LEWISTON — A locally coordinated effort aimed at curbing youth vaping wrapped up last fall and now the organizers are a few weeks out from learning how their public health campaign has made a difference.
St. Mary’s Health System, Central Maine Healthcare and Healthy Androscoggin, the county’s community health coalition, worked together to address the rising use of e-cigarette and vaping products among Maine youth through a social media campaign, logo contest and other outreach efforts.
Every two years, the Maine Department of Health and Human Services partners with the Department of Education to conduct the Maine Integrated Youth Health Survey, which surveys students in grades 5 through 12 on their behaviors and attitudes toward several health factors, including tobacco, alcohol and drug use, mental well-being and physical activity.
The networks decided to focus on tobacco prevention and awareness given the results of the 2019 survey and the results of the Maine Shared Community Health Needs Assessment for Androscoggin County from the same year. Both reports were published in 2020.
“We were really stunned to see the data from the Maine Integrated Youth Health Survey, which said that, at that point, pretty much one in two — 45% — of high school students in Maine had used e-cigarettes,” Elizabeth Keene, St. Mary’s vice president of mission integration, said earlier this week.
“And not only that, but more than half of them did not believe that e-cigarettes contained any nicotine. So they were not aware that they were using this highly, highly addictive substance.”
Corrie Brown, Healthy Androscoggin’s executive director, said that her organization has received funding from the Maine Center for Disease Control and Prevention to work on tobacco prevention since 1995.
Tobacco products look much different than they did nearly 30 years ago, she said.
“Back in 1995, it was mostly combustible cigarettes,” Brown said, and many people may still think of those when thinking about tobacco.
But since e-cigarettes, and in particular vape products like Juul, came to market about 10 years ago and exploded in popularity over the past five years, traditional cigarettes have been replaced by these electronic nicotine delivery systems, Brown said.
“Now, it is the most used product, especially among youth,” she said.
According to the 2019 MIHYS, about 45% of high school students in Androscoggin County and across the state said they have tried a vape product.

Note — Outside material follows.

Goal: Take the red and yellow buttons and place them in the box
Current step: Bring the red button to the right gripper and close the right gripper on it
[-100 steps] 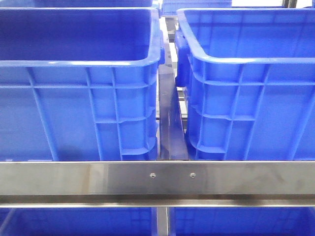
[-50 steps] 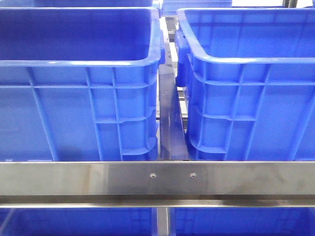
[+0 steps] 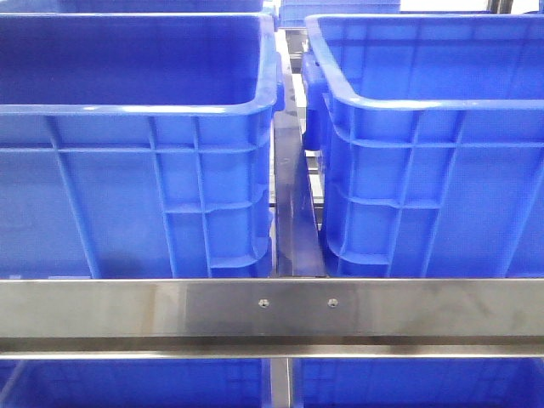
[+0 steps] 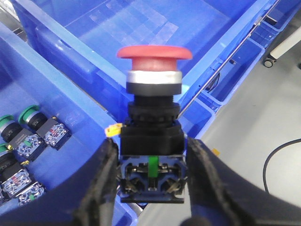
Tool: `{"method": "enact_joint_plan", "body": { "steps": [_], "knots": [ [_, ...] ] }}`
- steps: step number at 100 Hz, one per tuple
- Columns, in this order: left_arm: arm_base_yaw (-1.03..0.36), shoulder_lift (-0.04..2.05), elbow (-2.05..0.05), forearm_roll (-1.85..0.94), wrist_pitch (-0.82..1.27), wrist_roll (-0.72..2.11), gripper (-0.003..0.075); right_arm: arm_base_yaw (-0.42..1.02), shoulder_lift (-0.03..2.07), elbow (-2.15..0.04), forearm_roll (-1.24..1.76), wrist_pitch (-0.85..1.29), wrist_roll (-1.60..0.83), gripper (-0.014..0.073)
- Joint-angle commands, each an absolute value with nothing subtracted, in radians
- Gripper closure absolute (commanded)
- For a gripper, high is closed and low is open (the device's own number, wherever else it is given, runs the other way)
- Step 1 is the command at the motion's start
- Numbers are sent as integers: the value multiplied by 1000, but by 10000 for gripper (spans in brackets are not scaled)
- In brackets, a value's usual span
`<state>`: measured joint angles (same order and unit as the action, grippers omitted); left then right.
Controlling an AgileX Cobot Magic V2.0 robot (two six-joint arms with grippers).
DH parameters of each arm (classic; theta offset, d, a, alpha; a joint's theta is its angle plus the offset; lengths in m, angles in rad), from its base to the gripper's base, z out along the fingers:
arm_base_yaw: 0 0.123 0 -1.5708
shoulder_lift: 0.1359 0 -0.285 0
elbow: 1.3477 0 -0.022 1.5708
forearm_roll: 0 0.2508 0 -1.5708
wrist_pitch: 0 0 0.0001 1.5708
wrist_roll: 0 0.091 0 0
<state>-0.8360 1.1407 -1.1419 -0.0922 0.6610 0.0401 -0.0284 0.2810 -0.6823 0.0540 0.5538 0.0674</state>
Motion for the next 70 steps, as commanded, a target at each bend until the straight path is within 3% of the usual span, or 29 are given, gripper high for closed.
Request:
{"method": "enact_joint_plan", "body": {
  "steps": [1,42,52,70],
  "knots": [
    [-845,1117,-1173,-103,581,42,739,-27,388,-799,70,615,68,662],
    [-845,1117,-1173,-103,583,42,739,-27,612,-881,248,703,68,631],
    [-845,1117,-1173,-103,584,42,739,-27,622,-881,302,716,68,506],
    [-845,1117,-1173,-103,586,42,739,-27,622,-879,370,715,68,176]
  ]
}}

Nearly 30% of students said they had used a vape product at least once during the month prior.
More than half responded that the last time they used a vape product, it contained nicotine.
Two years earlier, about 33% of high school students in Androscoggin County and in Maine said they had tried a vape product; 14-15% said they had used a vape product within the 30 days prior. Between a fifth and a quarter of students said the products they used last contained nicotine.

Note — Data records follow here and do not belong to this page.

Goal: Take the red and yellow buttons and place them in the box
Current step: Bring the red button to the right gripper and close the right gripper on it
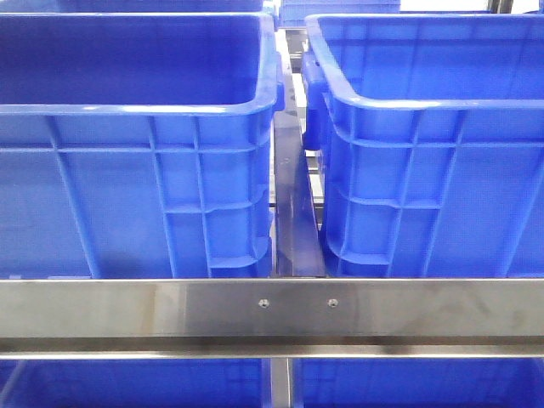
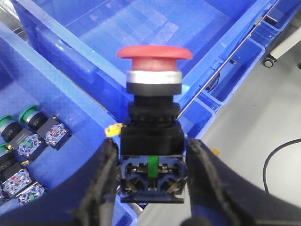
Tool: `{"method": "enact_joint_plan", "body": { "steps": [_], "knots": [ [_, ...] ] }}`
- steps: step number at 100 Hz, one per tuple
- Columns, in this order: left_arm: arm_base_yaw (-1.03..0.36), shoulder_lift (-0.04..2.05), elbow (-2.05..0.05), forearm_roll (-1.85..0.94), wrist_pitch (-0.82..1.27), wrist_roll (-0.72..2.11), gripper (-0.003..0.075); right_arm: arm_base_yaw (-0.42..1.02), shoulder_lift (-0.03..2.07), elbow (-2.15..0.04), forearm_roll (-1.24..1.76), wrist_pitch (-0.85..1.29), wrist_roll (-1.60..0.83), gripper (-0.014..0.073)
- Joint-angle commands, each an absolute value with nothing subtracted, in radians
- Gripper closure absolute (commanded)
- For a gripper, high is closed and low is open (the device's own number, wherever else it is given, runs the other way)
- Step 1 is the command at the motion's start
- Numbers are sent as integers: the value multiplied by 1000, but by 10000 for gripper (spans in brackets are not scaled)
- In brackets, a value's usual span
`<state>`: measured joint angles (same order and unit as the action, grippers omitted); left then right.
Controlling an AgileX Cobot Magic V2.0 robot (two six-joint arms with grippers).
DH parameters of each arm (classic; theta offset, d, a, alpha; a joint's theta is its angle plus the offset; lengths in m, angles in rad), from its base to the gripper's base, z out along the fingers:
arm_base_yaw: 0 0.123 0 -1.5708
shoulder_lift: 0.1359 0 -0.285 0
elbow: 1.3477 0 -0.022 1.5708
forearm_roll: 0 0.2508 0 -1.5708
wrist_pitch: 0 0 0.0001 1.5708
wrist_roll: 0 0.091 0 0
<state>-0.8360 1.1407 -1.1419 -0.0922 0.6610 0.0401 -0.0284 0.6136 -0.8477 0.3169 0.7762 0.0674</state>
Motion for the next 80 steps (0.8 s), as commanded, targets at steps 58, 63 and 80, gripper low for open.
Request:
{"method": "enact_joint_plan", "body": {
  "steps": [58,63,80],
  "knots": [
    [-845,1117,-1173,-103,588,42,739,-27,871,-883,1317,896,-523,104],
    [-845,1117,-1173,-103,588,42,739,-27,907,-883,1367,926,-560,104],
    [-845,1117,-1173,-105,588,41,739,5,1005,-908,1425,984,-618,104]
  ]
}}
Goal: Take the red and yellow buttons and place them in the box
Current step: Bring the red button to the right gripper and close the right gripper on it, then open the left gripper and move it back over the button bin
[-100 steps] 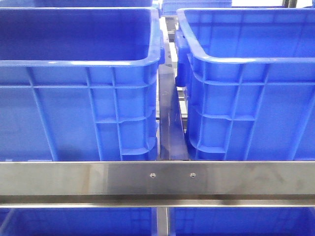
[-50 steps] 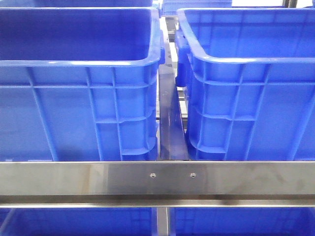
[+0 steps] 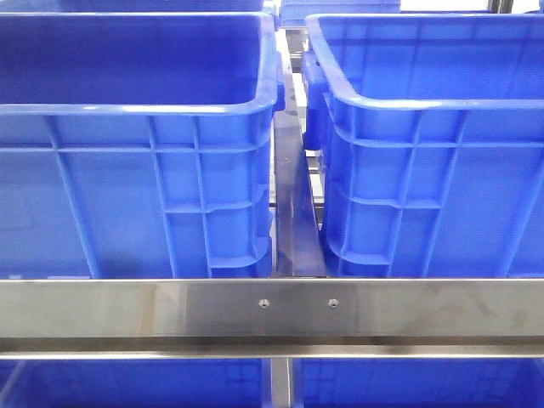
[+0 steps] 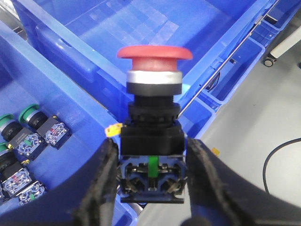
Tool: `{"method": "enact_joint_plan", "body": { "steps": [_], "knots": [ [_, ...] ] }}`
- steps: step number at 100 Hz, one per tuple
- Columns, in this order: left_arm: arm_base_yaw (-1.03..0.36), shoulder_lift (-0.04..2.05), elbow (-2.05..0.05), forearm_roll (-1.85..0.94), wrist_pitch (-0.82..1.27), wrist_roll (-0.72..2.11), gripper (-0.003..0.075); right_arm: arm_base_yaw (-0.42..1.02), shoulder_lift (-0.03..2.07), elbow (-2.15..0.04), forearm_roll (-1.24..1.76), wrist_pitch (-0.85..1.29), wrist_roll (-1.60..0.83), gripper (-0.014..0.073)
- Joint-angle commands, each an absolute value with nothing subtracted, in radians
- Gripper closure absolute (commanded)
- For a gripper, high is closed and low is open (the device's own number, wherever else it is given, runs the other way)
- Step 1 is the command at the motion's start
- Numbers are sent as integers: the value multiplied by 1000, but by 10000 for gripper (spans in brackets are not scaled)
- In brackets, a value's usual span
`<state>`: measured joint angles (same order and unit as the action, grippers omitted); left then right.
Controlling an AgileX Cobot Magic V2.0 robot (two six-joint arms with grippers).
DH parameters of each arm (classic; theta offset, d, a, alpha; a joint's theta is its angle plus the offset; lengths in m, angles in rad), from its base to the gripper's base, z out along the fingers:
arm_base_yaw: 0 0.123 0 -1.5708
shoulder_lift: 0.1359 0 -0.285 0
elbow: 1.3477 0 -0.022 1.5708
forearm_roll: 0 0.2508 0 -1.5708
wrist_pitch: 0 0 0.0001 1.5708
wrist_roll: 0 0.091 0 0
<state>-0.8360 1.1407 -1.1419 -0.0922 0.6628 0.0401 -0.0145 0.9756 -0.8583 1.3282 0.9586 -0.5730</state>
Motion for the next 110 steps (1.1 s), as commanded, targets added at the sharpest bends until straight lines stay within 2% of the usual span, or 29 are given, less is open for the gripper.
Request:
{"method": "enact_joint_plan", "body": {
  "steps": [1,41,110],
  "knots": [
    [-845,1117,-1173,-105,588,41,739,12,1008,-911,1425,984,-621,104],
    [-845,1117,-1173,-113,588,39,739,221,1163,-1004,1425,933,-646,104],
    [-845,1117,-1173,-119,588,39,739,341,1300,-1097,1436,920,-661,104]
  ]
}}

“We know from data from different surveys that, you know, 80% of the youth who do smoke your traditional cigarettes started with a vape and specifically a flavored vape,” Brown said. “So it really sort of leads (or) they may be starting with that. But they’re also transitioning to a traditional cigarette, which we know (is) the number one cause of preventable death in the U.S.”
Keene, from St. Mary’s, said the group had heard, especially from school counselors, that there was an “exponential increase in vaping” during the pandemic.

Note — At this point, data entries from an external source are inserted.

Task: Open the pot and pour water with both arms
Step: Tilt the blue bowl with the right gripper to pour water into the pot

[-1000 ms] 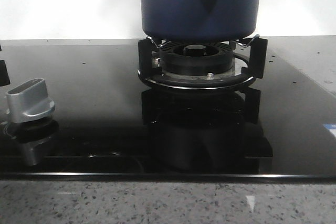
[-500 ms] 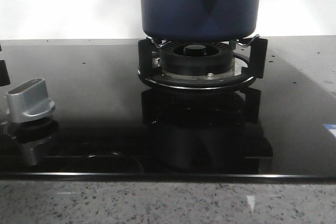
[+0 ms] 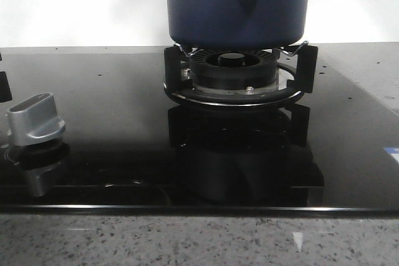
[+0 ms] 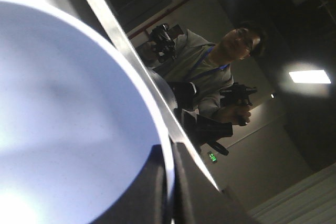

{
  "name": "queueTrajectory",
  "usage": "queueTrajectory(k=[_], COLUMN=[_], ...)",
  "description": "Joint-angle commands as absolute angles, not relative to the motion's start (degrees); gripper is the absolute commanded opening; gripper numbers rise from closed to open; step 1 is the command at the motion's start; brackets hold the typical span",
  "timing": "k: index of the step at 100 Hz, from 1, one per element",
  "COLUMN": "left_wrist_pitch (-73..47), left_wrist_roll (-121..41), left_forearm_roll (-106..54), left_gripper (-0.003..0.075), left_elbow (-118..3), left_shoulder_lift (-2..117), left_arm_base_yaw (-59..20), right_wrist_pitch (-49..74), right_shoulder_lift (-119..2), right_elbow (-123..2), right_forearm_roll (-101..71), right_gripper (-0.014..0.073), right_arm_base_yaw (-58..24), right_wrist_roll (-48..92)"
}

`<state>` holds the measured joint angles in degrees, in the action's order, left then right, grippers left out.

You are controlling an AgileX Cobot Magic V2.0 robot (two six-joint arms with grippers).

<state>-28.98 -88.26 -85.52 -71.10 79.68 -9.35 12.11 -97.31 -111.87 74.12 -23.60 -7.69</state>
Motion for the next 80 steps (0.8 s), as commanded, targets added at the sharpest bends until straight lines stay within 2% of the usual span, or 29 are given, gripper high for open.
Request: queueTrajectory(k=[1, 35, 62, 80], left_wrist_pitch=[-29.2, -29.8, -32.6, -33.6], left_wrist_roll=[-87.9, -87.9, -87.9, -87.9], left_forearm_roll=[-89.3, -89.5, -91.4, -92.9], left_gripper=[0.0316, 0.0316, 0.0316, 0.0316], left_elbow=[-73.1, -73.1, -73.1, -73.1], left_shoulder_lift=[77.3, 77.3, 77.3, 77.3], left_arm_base_yaw=[-9.2, -9.2, -9.2, -10.7], right_wrist_pitch=[12.5, 41.4, 52.5, 61.0], right_shoulder_lift=[-94.1, -94.1, -93.4, -90.2], right_elbow=[-113.9, -113.9, -113.9, -113.9], right_forearm_roll=[72.6, 41.7, 26.6, 22.4], right_gripper=[-0.0047, -0.0047, -0.0047, -0.0047], right_arm_base_yaw=[-23.6, -23.6, -23.5, -18.6], right_wrist_roll=[-9.3, -12.1, -12.1, -13.8])
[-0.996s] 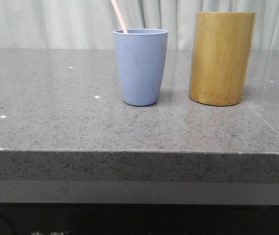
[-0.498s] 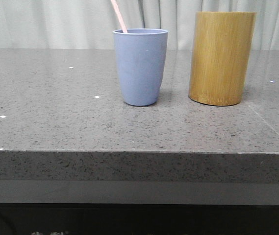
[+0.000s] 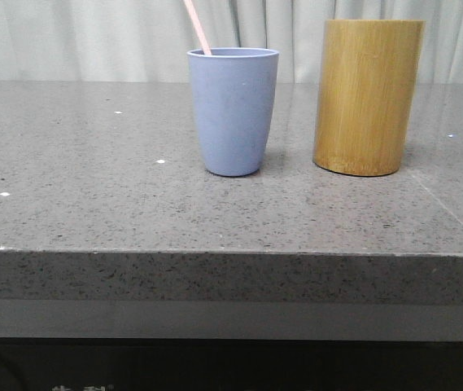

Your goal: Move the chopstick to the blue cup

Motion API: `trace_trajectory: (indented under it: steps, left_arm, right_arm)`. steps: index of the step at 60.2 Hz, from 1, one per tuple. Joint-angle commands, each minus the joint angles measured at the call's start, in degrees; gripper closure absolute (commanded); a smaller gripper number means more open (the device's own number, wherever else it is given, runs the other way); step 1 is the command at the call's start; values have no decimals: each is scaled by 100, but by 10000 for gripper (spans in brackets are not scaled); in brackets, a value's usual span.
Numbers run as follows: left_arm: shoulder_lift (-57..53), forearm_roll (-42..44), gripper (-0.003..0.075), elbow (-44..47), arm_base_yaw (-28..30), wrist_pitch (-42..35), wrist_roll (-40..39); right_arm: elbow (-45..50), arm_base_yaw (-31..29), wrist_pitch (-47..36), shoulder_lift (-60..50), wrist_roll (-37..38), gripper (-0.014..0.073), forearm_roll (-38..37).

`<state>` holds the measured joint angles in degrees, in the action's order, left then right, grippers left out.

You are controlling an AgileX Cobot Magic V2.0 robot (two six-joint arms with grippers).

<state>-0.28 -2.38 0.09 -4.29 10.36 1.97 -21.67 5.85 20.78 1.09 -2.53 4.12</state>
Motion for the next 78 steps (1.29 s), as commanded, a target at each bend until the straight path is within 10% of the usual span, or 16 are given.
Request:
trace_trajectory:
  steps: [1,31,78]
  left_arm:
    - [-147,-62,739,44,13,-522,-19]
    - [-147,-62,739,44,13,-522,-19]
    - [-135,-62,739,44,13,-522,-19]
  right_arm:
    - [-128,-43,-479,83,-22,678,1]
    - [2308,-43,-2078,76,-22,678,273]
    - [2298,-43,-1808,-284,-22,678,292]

“Students were doing it as a way to cope with the stress they were feeling,” she said.
With the help of a $10,000 grant from St. Mary’s parent company, Massachusetts-based Covenant Health, the group launched a social media campaign in the spring of 2021 targeted at parents and their children to bring awareness to the dangers of vaping and other nicotine products and to provide guidance on how to lower or quit use of them.
This past fall, they also ran a contest for high school students to design a logo that would go on various products and materials. Twenty-six students from Lewiston, Edward Little and Lisbon high schools and St. Dominic Academy participated.
Winner Austin Bouchard of Lewiston High School wrote in his submission that “people try to pass off vape as an everyday thing and this is simply not true; it is just as harmful as smoking cigarettes and other tobacco.”
He used a bear trap in his design because “they activate very quickly and are vicious-looking,” and he wanted to communicate the idea that vaping is “a very scary thing that should not be messed with.”
Brown, from Healthy Androscoggin, said they are a few weeks out from receiving the data from the 2021 MIYHS, which will help the group gauge the success of campaign. Its impact will likely unfold over the course of many years as the coalition continues its work to bring more public awareness.